> **Exercise requirements**
In the data that follows, find the line with "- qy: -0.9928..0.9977"; transcribe it, every later line up to the one with "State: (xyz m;", and that line as well, exactly and with no others.

> **Data provided**
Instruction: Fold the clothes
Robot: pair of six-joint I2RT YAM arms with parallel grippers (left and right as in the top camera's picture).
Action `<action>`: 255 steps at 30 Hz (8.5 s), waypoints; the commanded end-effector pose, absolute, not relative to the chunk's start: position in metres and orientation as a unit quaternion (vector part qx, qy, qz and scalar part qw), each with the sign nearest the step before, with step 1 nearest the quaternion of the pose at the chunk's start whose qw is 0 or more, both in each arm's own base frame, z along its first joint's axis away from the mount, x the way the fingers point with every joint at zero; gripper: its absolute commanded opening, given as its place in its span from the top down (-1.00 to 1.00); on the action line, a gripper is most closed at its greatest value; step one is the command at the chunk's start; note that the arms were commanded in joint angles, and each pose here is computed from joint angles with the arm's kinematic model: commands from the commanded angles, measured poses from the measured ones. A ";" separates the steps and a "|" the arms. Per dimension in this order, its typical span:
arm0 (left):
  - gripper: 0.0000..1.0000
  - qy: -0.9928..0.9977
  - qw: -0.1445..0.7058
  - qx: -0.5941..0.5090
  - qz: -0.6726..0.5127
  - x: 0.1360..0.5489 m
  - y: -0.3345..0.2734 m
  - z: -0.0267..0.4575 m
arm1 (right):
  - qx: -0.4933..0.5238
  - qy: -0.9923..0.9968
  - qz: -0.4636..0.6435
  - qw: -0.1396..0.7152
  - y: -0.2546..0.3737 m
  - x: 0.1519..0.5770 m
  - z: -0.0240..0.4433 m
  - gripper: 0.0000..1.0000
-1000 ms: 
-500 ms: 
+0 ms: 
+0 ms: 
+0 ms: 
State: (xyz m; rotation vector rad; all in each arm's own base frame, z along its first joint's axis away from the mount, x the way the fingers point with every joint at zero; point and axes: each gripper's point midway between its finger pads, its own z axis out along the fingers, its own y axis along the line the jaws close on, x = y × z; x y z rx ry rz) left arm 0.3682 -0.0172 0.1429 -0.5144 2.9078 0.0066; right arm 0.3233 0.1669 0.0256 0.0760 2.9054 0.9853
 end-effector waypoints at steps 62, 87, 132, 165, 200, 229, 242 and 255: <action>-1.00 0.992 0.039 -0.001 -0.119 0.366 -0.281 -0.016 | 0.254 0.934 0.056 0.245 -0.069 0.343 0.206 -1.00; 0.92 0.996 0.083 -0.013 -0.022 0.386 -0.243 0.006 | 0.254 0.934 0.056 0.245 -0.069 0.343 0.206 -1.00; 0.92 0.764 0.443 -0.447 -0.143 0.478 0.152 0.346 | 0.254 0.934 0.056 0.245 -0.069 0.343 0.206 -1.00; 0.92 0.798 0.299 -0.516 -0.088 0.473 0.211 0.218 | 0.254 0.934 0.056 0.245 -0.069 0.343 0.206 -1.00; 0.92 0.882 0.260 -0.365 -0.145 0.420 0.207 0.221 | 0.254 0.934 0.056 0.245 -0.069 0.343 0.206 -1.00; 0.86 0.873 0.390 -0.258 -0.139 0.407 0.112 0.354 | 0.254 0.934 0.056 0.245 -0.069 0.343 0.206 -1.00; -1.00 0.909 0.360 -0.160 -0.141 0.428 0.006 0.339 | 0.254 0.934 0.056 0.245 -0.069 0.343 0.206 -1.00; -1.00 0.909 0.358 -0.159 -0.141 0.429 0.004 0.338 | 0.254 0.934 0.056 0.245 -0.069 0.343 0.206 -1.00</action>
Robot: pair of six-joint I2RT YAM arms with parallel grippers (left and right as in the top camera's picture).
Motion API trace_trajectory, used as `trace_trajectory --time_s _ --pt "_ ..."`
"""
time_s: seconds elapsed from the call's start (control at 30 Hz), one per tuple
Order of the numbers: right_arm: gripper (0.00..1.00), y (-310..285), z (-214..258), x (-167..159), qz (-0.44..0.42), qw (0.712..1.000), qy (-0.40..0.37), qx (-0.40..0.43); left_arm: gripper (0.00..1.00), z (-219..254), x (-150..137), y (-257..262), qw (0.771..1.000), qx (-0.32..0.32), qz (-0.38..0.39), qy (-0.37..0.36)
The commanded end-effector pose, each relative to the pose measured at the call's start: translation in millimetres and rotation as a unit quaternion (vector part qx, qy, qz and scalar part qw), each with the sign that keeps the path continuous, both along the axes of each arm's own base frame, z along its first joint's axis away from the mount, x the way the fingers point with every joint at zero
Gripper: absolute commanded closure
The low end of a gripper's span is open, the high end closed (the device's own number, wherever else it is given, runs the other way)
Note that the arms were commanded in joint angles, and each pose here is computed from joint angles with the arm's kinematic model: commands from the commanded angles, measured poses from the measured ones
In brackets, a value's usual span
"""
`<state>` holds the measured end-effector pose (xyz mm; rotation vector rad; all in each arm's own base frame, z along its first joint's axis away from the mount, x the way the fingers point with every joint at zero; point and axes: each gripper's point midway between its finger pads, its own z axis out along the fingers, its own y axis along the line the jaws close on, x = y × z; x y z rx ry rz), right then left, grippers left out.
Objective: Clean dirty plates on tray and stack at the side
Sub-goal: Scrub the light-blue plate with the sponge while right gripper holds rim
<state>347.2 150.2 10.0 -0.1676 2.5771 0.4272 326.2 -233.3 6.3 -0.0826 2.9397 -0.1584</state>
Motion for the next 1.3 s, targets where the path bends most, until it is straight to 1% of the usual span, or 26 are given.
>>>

> **Expected output**
  - qy: -0.9928..0.9977
  - qw: -0.1445..0.7058
  - qx: -0.5941..0.5090
  - qz: -0.6726..0.5127
  - x: 0.1360..0.5489 m
  - y: -0.3345..0.2734 m
  - z: -0.0267..0.4575 m
arm1 (right):
  - qx: -0.4933..0.5238
  - qy: -0.9923..0.9968
  - qz: -0.4636..0.6435
  - qw: -0.1396..0.7152
  - y: -0.2546..0.3737 m
  - x: 0.1519..0.5770 m
  - z: -0.0240..0.4433 m
  - gripper: 0.0000..1.0000
-1000 ms: 
-500 ms: 
+0 ms: 
+0 ms: 
+0 ms: 
State: (xyz m; rotation vector rad; all in each arm's own base frame, z along its first joint's axis away from the mount, x the way the fingers point with every joint at zero; point and axes: each gripper's point midway between its finger pads, its own z axis out along the fingers, its own y axis along the line the jaws close on, x = y × z; x y z rx ry rz) left arm 0.3682 -0.0172 0.1429 -0.5144 2.9078 0.0066; right arm 0.3233 0.1669 0.0256 0.0760 2.9054 0.9853

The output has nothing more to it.